Cadence Weapon: Breaking Kayfabe
Big Dada

Sixtoo: Jackals and Vipers in Envy of Man
Ninja Tune

Sixtoo's thirteen-part Jackals and Vipers in Envy of Man is all business: the Montreal producer doesn't waste a second titling tracks or arranging for guest MCs to join the fray. Sixtoo (Vaughn Robert Squire) pulls himself through a swamp of vinyl crackle in a brief intro, and then plunges into heavy beatscaping in the dozen sections that follow. After stitching the brooding tracks together from live edits, Sixtoo pared the material down to its exotic essence and grounded it with aggressive hip-hop beats. Throughout the forty-minute suite, ferocious drum grooves slam while shuddering electronics and string samples cultivate moods of noir-like portent. Parts nine and eleven flirt with reggae and jazz but for the most part the disc bleeds a take-no-prisoners brand of tough instrumental hip-hop that admirably cuts straight to the chase; even the dreamy outro hits hard when the beats kick in. Would that all music-makers could be so direct.
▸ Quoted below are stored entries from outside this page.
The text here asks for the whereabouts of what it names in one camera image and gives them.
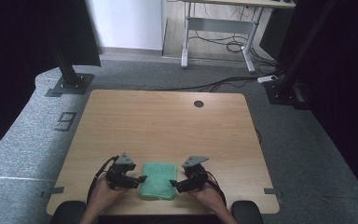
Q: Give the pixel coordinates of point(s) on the green towel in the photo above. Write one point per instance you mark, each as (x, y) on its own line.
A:
(158, 180)

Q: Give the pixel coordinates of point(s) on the white desk frame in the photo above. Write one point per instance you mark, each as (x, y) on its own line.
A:
(223, 26)

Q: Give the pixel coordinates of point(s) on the dark round table grommet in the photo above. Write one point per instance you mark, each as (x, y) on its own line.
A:
(199, 104)

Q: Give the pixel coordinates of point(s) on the black chair armrest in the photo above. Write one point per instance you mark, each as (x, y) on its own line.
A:
(247, 212)
(67, 212)

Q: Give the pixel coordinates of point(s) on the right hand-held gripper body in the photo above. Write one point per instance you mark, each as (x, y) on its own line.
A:
(195, 174)

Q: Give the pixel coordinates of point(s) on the person's left hand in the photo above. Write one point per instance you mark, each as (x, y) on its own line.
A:
(105, 196)

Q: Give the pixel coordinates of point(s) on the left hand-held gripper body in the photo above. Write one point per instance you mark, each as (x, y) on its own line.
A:
(119, 174)

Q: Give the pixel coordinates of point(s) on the dark box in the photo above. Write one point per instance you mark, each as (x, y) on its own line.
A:
(275, 32)

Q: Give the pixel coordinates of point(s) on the black metal stand with base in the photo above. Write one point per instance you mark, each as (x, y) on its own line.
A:
(287, 84)
(70, 77)

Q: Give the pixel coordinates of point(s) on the grey tape strip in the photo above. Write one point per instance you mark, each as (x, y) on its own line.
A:
(52, 191)
(272, 191)

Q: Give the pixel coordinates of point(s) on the person's right hand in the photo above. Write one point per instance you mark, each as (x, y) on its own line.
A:
(207, 197)

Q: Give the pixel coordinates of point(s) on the white power strip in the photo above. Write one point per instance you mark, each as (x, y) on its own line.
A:
(267, 79)

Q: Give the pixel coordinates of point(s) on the black curtain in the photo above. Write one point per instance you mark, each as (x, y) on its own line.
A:
(18, 46)
(341, 77)

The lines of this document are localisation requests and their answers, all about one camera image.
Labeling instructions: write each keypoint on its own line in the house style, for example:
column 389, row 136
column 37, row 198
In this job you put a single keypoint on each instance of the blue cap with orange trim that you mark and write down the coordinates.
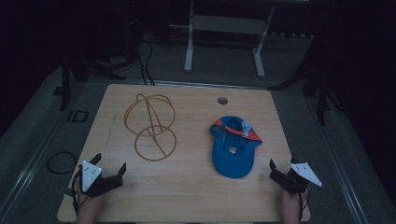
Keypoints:
column 232, row 155

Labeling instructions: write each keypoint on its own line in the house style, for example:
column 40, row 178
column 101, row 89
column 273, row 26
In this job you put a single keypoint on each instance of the person's right hand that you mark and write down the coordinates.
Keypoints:
column 291, row 207

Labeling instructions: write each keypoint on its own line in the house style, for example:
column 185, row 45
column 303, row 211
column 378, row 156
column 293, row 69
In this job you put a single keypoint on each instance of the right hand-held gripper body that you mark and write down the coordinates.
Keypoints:
column 295, row 179

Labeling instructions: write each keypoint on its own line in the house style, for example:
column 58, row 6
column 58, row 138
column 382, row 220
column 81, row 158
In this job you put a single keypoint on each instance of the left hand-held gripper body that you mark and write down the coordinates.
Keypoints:
column 93, row 182

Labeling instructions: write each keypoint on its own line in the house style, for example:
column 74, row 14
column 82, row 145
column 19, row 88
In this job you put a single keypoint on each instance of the white metal stand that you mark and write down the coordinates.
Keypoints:
column 224, row 24

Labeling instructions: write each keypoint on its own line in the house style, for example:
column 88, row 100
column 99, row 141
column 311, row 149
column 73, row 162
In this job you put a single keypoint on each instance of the person's left hand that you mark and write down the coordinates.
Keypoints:
column 88, row 208

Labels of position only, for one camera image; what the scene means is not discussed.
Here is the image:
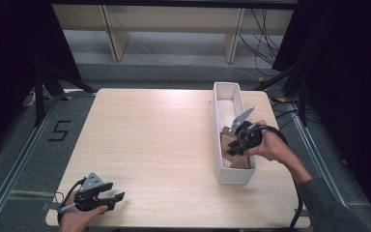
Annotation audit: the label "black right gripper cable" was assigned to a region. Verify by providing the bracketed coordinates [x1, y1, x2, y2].
[257, 124, 304, 230]

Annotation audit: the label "black curtain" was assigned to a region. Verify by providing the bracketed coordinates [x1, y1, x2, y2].
[271, 0, 371, 223]
[0, 0, 82, 162]

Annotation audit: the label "brown sock with white heel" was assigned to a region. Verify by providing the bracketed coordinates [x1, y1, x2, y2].
[220, 126, 252, 170]

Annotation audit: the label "black floor cables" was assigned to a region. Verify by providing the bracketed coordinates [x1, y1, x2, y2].
[270, 99, 304, 131]

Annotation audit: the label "black tape floor mark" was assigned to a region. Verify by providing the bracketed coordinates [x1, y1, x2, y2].
[47, 120, 72, 143]

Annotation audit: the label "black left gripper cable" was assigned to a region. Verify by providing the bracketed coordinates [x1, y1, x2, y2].
[56, 176, 89, 225]

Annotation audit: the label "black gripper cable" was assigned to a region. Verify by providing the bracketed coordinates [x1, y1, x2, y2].
[257, 124, 304, 230]
[56, 176, 89, 225]

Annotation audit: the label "black metal stand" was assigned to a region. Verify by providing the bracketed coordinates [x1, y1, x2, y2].
[253, 59, 309, 128]
[32, 62, 99, 128]

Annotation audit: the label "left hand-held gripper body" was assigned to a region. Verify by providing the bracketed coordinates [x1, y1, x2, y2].
[57, 171, 110, 215]

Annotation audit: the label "coiled white cable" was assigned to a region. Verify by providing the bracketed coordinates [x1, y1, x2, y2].
[21, 91, 37, 108]

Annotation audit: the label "long white box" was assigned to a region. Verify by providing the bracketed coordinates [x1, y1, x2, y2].
[210, 81, 257, 186]

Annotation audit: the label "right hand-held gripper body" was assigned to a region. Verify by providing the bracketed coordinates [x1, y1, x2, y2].
[227, 106, 266, 155]

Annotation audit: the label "person's left hand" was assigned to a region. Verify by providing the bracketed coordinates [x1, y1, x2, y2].
[58, 189, 109, 232]

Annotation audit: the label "metal floor rail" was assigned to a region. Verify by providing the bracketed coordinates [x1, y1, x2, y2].
[286, 101, 365, 232]
[0, 93, 63, 232]

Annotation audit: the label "person's right hand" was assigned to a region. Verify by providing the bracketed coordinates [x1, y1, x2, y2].
[244, 119, 294, 164]

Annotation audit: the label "bundle of black hanging cables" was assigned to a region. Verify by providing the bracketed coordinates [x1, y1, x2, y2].
[238, 8, 284, 77]

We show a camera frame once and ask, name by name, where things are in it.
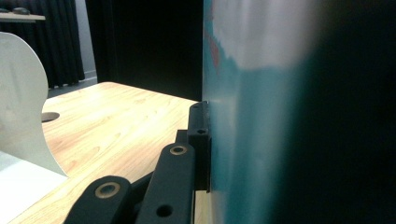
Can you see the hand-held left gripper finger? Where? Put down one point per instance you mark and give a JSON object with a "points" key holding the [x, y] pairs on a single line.
{"points": [[199, 149]]}

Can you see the teal book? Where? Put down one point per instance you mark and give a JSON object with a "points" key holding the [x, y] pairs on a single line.
{"points": [[264, 124]]}

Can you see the dark curtain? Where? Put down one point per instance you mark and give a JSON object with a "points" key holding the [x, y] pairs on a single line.
{"points": [[59, 43], [146, 46]]}

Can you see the white metal bookend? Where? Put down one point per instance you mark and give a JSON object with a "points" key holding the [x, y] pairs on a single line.
{"points": [[21, 124]]}

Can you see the wooden side table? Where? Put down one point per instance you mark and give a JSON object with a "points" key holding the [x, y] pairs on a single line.
{"points": [[21, 17]]}

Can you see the dark object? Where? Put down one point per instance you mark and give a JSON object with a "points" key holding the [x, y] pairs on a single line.
{"points": [[21, 11]]}

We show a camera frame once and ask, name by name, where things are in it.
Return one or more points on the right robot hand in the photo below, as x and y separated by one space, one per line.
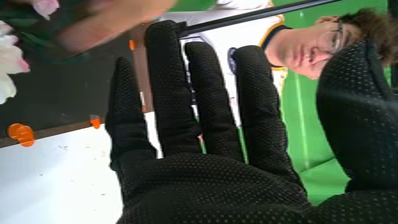
236 186

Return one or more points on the dark mat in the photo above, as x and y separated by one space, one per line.
64 86

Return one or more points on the person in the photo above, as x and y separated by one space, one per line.
302 50

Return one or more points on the white sheet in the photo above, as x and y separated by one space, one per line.
53 183

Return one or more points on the white flower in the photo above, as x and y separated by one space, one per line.
9 53

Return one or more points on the pink flower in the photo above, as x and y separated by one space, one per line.
46 6

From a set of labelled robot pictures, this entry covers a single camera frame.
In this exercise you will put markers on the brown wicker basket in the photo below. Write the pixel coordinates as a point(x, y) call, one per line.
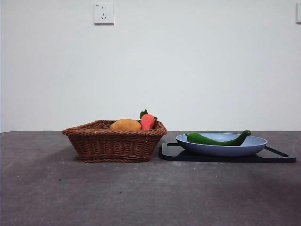
point(113, 146)

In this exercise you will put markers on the orange carrot with green top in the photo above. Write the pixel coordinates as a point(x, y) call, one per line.
point(147, 122)

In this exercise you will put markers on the light blue round plate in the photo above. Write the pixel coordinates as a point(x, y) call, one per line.
point(223, 151)

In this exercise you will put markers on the long green pepper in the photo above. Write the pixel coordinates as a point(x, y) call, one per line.
point(211, 140)

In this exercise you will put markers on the white wall plate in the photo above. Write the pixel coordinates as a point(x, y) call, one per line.
point(298, 13)

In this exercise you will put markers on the black rectangular tray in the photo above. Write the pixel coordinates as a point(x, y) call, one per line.
point(171, 154)

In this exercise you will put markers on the white wall power socket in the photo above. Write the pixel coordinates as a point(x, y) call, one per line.
point(104, 13)
Equally viperous is Cadence Weapon's Breaking Kayfabe, a ridiculously accomplished hip-hop debut album from Edmonton 's Roland ‘Rollie' Pemberton. The 21-year-old Canadian throws down with the best of them but what really distinguishes the release is his mad production skills. Rather than rhyming over merely serviceable loops, Pemberton assembles memorable verse-chorus backings which prove as seductive as the vocalizing. His smooth delivery flows expertly through the opener “Oliver Square,” for example, but the song's scalpel-sharp beats and hiccupping verse and lethal synth-heavy chorus melodies make an equally forceful impression. It's similarly tough to choose between the old-school groove and hornet synth swarm in “Sharks” or the vocal hook that alternates an unintelligible garble with the lines “That means stop bitin' my shit / That means start writin' your shit.” The furious rattlesnake beats that snake through “Fathom” are so distracting, one barely notices the bitter rhymes unspooling overtop (“You cannot fathom how people can be / When it comes to this business and industry”), and in the also memorable “Black Hand,” Pemberton drapes biting rhymes over old-school breaks and a bluesy guitar-infested backing. His jones for viral beats and synths comes forth boldly in head-choppers like “Diamond Cutter,” “Lisa's Spider,” and “Vicarious” while the dizzying “Grim Fandango” and “Holy Smoke” include blistering turntable moments. Put simply, Dabrye and Dilla fans should find much to cotton to in Cadence Weapon's next-level hip-hop.